Frente a lo económico, de todo se ha dado como en las misceláneas. Aquí la desigualdad y la informalidad que la alimenta han quedado una vez mas al desnudo. Esto ha llevado a muchos a pensar menos en la disciplina de la cuarentena y se lanzan cada día a la aventura del rebusque, desafiando a las autoridades y al virus. Esto es hasta una irresponsabilidad entendible.

Frente a lo anterior, solo me referiré a tres escenarios: a. Los pequeños negocios que no pudieron sostenerse, tocaron puertas, nadie les dio la mano, y se fueron a una quiebra irreversible. Aquí se perdieron uno, dos, tres empleos, lo cual, al totalizarse en las ciudades y el país, son millones.

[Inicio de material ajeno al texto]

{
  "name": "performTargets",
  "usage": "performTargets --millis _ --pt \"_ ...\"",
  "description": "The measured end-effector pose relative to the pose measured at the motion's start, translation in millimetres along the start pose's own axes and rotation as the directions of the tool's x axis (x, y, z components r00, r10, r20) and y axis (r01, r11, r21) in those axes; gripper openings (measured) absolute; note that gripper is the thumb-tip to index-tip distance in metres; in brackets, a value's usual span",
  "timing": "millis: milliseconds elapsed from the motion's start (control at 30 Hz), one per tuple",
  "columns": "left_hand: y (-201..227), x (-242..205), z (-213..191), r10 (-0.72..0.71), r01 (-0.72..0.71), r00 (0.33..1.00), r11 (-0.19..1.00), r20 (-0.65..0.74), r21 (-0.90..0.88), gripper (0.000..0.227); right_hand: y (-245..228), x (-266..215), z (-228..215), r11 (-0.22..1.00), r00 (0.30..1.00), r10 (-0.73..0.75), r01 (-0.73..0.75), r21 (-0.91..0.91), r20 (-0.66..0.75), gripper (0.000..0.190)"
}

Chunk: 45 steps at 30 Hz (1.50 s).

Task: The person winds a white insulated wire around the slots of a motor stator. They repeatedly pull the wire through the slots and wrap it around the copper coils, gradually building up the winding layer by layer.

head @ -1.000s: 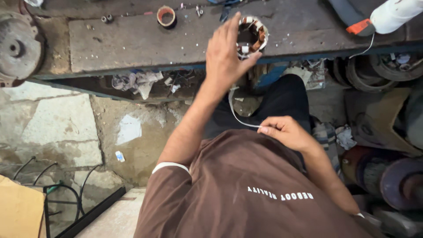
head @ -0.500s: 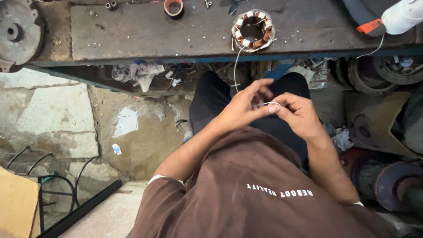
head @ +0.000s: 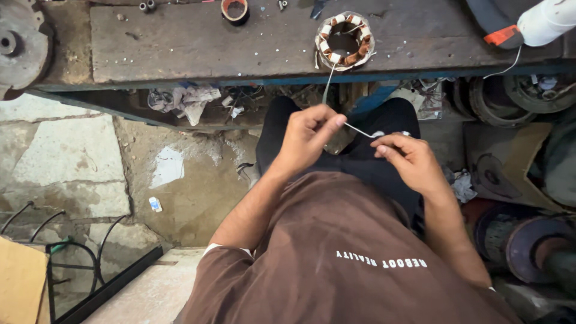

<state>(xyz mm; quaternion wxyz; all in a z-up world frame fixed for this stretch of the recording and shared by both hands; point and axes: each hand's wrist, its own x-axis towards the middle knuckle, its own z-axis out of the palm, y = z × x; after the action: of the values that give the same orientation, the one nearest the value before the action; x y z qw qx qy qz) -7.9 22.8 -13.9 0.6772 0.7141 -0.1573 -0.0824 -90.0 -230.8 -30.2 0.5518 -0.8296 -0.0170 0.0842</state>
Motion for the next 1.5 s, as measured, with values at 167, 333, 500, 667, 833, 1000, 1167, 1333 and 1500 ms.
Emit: performTargets --millis 167,333,500,667,833,1000,1167,1333,1500 --pt "2 2 -8 0.114 -0.093 0.975 0.989 -0.189 0.117 0.020 -19 4 -8 0.996 0.997 0.039 -0.044 -0.083 -0.067 0.017" --pt "12 -8 4 0.066 -0.065 0.993 0.998 -0.099 0.016 0.035 -48 13 -9 0.931 0.983 -0.178 0.152 -0.331 -0.048 0.017" --pt "10 -13 16 0.041 -0.044 0.994 0.999 0.100 0.030 0.022 -72 30 -1 0.885 0.954 -0.294 0.297 -0.359 0.065 0.018" --pt "10 -10 7 0.109 -0.107 0.994 0.983 -0.009 0.153 0.013 -85 36 -8 0.842 0.919 -0.394 0.358 -0.403 -0.006 0.016" --pt "31 -1 -8 0.179 -0.177 0.984 0.968 0.003 0.179 0.013 -85 54 -20 0.673 0.808 -0.576 0.380 -0.635 -0.127 0.019" --pt "50 3 -16 0.434 -0.414 0.901 0.865 -0.008 0.284 0.018 -84 102 -44 0.789 0.743 -0.609 0.534 -0.304 -0.277 0.016" --pt "36 18 -39 0.452 -0.360 0.856 0.869 -0.250 0.340 0.022 -90 143 -47 0.771 0.755 -0.625 0.637 -0.003 -0.201 0.015" --pt "5 46 -70 0.453 -0.302 0.827 0.857 -0.332 0.418 0.017 -100 158 -41 0.744 0.745 -0.657 0.616 -0.259 -0.114 0.008" --pt "-23 78 -88 0.559 -0.235 0.705 0.764 -0.436 0.600 0.012 -97 166 -39 0.707 0.716 -0.694 0.658 -0.259 -0.076 0.010"
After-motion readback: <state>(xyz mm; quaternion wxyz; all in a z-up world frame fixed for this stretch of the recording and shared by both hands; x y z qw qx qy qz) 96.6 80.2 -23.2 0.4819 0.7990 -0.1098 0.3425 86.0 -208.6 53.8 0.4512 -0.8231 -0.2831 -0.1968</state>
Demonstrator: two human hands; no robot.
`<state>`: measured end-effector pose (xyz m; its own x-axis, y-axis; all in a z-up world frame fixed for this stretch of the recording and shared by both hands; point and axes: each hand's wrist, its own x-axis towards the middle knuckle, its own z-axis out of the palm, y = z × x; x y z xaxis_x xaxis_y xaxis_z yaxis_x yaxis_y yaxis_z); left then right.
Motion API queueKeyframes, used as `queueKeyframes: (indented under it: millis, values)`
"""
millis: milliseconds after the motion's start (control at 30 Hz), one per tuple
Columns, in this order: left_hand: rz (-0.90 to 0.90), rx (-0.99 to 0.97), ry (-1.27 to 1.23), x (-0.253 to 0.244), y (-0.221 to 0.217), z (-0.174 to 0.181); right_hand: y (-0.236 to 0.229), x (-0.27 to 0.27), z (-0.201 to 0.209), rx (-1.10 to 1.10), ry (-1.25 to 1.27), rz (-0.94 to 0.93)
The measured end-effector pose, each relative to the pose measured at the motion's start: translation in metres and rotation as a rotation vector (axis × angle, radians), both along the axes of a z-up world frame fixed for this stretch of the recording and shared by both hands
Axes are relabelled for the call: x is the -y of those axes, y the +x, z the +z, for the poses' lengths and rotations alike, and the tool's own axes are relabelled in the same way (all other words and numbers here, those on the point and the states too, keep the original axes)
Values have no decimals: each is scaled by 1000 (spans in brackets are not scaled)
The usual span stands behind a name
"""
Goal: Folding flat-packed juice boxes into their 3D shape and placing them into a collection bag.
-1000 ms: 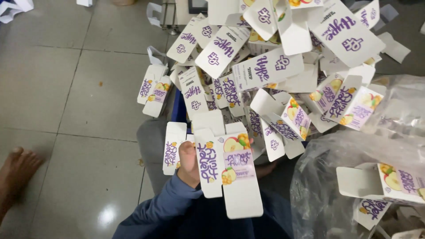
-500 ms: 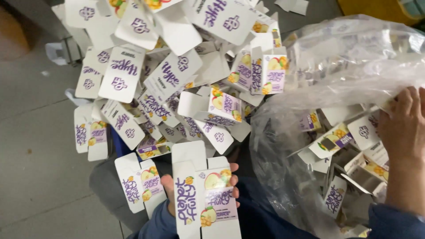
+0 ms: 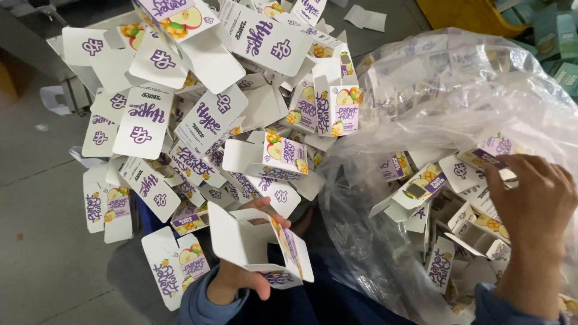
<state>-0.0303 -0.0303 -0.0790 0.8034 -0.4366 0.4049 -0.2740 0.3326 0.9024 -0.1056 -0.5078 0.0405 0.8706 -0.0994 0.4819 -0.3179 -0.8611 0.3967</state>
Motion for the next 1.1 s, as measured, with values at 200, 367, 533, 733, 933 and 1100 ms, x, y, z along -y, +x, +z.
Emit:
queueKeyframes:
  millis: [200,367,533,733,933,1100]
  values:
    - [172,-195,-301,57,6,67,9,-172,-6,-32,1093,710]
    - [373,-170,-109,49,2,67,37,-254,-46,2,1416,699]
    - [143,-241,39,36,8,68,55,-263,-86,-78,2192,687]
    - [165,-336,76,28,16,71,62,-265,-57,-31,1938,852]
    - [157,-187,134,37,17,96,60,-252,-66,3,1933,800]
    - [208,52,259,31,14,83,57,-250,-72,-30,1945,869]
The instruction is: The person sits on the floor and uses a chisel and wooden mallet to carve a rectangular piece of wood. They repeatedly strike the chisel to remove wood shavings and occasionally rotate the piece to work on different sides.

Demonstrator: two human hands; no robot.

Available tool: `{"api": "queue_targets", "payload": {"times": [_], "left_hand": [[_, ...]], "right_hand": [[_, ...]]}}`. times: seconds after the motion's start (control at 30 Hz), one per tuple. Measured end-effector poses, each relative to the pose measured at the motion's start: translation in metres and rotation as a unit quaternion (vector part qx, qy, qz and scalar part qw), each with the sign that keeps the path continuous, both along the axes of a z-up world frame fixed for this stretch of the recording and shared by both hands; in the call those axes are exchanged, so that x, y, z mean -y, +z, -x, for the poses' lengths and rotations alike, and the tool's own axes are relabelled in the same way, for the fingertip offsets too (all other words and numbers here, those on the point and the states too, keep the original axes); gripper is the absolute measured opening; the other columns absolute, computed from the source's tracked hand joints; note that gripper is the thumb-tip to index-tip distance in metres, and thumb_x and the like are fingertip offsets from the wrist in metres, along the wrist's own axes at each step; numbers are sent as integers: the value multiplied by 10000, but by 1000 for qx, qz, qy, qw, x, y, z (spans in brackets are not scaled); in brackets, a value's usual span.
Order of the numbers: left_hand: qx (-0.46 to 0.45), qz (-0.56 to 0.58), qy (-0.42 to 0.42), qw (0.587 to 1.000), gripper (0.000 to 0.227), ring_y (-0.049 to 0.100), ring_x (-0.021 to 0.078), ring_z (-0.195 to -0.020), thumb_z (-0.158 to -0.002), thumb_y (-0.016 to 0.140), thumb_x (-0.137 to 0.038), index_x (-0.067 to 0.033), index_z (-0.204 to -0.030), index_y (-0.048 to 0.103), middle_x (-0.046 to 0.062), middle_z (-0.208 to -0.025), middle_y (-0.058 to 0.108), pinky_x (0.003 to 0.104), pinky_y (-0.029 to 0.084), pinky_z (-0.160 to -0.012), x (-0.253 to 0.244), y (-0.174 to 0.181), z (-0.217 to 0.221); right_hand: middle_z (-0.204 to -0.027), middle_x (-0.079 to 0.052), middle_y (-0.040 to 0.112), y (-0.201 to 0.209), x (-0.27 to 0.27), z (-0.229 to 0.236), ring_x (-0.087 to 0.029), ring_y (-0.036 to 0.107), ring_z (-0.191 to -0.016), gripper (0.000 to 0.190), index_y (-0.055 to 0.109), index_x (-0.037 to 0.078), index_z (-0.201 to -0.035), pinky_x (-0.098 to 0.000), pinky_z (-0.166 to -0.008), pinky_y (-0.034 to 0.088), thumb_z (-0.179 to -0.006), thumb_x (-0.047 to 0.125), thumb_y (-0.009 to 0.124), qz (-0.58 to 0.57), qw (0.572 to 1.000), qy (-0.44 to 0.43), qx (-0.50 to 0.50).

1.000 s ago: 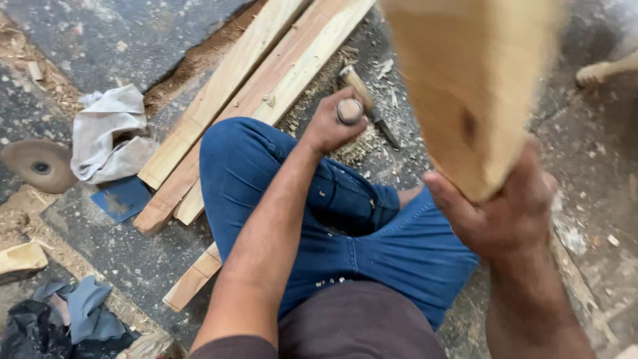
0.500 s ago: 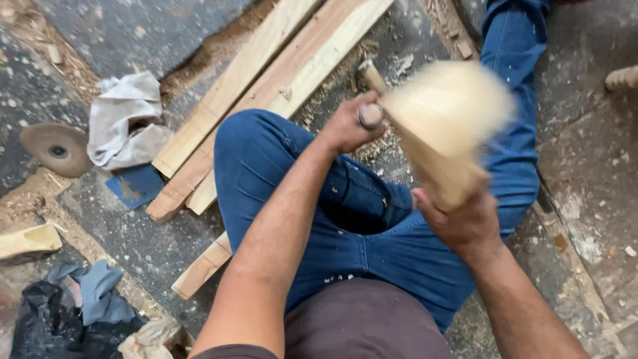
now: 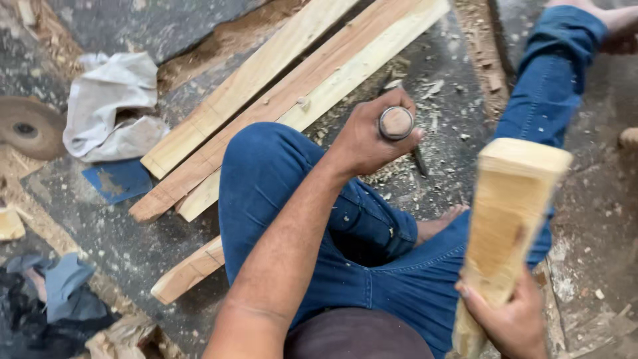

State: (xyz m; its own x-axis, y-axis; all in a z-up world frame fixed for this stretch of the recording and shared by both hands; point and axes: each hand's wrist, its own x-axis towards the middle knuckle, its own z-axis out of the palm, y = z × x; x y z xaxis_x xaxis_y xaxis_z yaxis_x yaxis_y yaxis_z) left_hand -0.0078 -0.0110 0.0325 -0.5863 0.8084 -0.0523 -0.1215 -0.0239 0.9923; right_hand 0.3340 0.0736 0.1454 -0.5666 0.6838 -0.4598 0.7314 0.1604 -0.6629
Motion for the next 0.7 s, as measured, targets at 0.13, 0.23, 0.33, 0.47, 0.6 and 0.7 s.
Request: {"api": "queue_targets", "payload": {"times": [0.13,0.23,0.33,0.47,0.6,0.7], "left_hand": [[23,-26,0,999,274,675,144,-850,-864,799,-242,-140,-1021,598,10,-891,689,343,564,-758,11,-15,-10],[31,-36,-12,999,291,695,165,-841,-812,797,-211,-136,-1014,602,25,-873,711,348,565,-779,-8,-33,-13],[15,-6,-12,1000,333,708,183,-813,-750,793,-195,-134,-1029,622,45,-864,723,347,559,-774,-17,-49,-21],[16,-23,-25,999,352,711,196,-823,-753,796,-185,-133,-1056,625,55,-877,718,343,564,-785,-14,-62,-34],[6,-63,-27,998,402,685,182,-927,-723,813,-148,-133,-1079,628,41,-955,716,351,547,-857,-14,-80,-39],[28,-40,-42,998,345,657,164,-912,-793,821,-152,-123,-1070,617,25,-936,683,339,563,-850,-8,-89,-54]], "right_hand": [[-1088,-154,682,-5,-10,0,-235,724,-941,542,536,-30,-1303,-378,-798,631,-881,208,780,129,974,34,-182],[-1024,-205,711,-28,-19,-8,-289,730,-899,475,584,-70,-1292,-426,-796,622,-936,218,708,96,988,-41,-110],[-1004,-221,707,-36,-14,-15,-293,722,-866,493,595,-87,-1277,-421,-791,613,-953,263,720,105,988,-18,-114],[-1065,-184,684,-7,8,1,-240,705,-890,491,570,-31,-1314,-377,-848,618,-1005,306,751,72,967,0,-245],[-1004,-166,675,2,2,32,-245,678,-836,397,624,-26,-1148,-372,-774,591,-1000,320,751,-10,984,58,-171],[-875,-161,641,-5,-2,39,-271,645,-744,390,614,-17,-1092,-419,-665,553,-927,304,760,-107,989,89,42]]}}
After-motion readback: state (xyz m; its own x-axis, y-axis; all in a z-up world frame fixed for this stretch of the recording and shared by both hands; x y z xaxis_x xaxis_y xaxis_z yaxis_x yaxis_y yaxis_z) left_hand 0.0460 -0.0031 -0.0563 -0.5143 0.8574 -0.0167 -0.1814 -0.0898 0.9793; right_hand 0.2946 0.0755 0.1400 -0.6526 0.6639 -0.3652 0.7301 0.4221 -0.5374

b. Las grandes empresas que han obtenido jugosas ganancias toda la vida, pero por una caída en sus ingresos, y que lleva solo tres meses, aprovecharon para poner el grito en el cielo, disminuir su personal, negociar disminución de salarios, pero también, recurrieron a créditos a largo plazo que los blindó de tocar sus patrimonios propios; y c. Los informales absolutos de los municipios recónditos de Colombia y que venden coco, plátano, pescado, la rodaja de piña, el salpicón, en fin,
el del rebusque diario que lamentablemente es prisionero del crédito infame del gota-gota.

Estos últimos, ante la falta de clientes por la cuarentena, no sé cómo han hecho para subsistir, no están en el radar de nadie, no son sujetos de crédito y estoy absolutamente convencido que allá no llega el bono de los $160 mil o $320 mil anunciado por el gobierno. Es imperativo a mi juicio, la renta básica transitoria que algunos parlamentarios han venido reclamando para darle oxígeno a estos sectores y que no vayan a morir del todo.

El Banco de la República podría “prestarle” al gobierno
ese dinero, con una emisión extraordinaria…o que se haga un crédito específicamente para ello.

Este problema hay que dimensionarlo porque la frustración y el desespero frente a la vida puede llevar a muchos a irse a la ilegalidad, aumentando la inseguridad en el campo y en los centros urbanos. OJO con esto.

Frente a lo social, ya sabíamos mucho sobre las asimetrías existentes para acceder a los servicios sociales del estado, en este caso particular, la salud. Aquí, se ha tenido que reaccionar a un alto costo porque se han perdido vidas, pero me parece que es la oportunidad para corregir el error histórico de haber dejado tirada la salud, a merced de las EPS y la sombrilla perversa de la corrupción de todos los pelambres y de nunca acabar.

Y a esto último quiero referirme para finalizar el mensaje de esta Columna. UNA VEZ MAS, la corrupción. Ya nada asombra, pero hacer pasar como muertos por covid a personas que mueren por otras causas, con el único propósito de pasar cuentas de cobro; demorar permanencia de pacientes en camas UCI para sumar al costoso cobro diario; alterar con sobreprecios los costos de la compra de tapabocas, medicinas, mercados, transporte, y todo lo que se mueva alrededor del coronavirus es de verdad llegar muy bajo desde lo ético y lo moral. Al incluir la coima en el sobreprecio, se dejan de comprar mas productos e insumos necesarios para enfrentar la crisis y en
muchos casos, mueren personas por falta de estos productos. ¡Que insensibilidad, que canallas, que inhumanos!

A veces escucho o leo sobre discusión de proyectos de ley en el congreso en plena época de pandemia, como declarar patrimonio nacional el carriel; o el de los apellidos paterno o materno; o que ya los padres no puedan regañar siquiera a los hijos porque es maltrato infantil, y me pregunto
si es que no estamos sintonizados con la pandemia y la GRAVEDAD de lo que se nos vino encima.

Mientras los corruptos y las corruptas no le teman a la justicia y mientras no se cambie la cultura en los pueblos de votar a cambio de los que me den, la pandemia de la corrupción seguirá por siempre y para siempre cargando a cuestas con las frustraciones y el dolor de no poder hacer nada frente a
un statu quo que erosiona nuestra democracia misma, con las consecuencias que esto lleva para las generaciones del presente y, sobre todo, las futuras.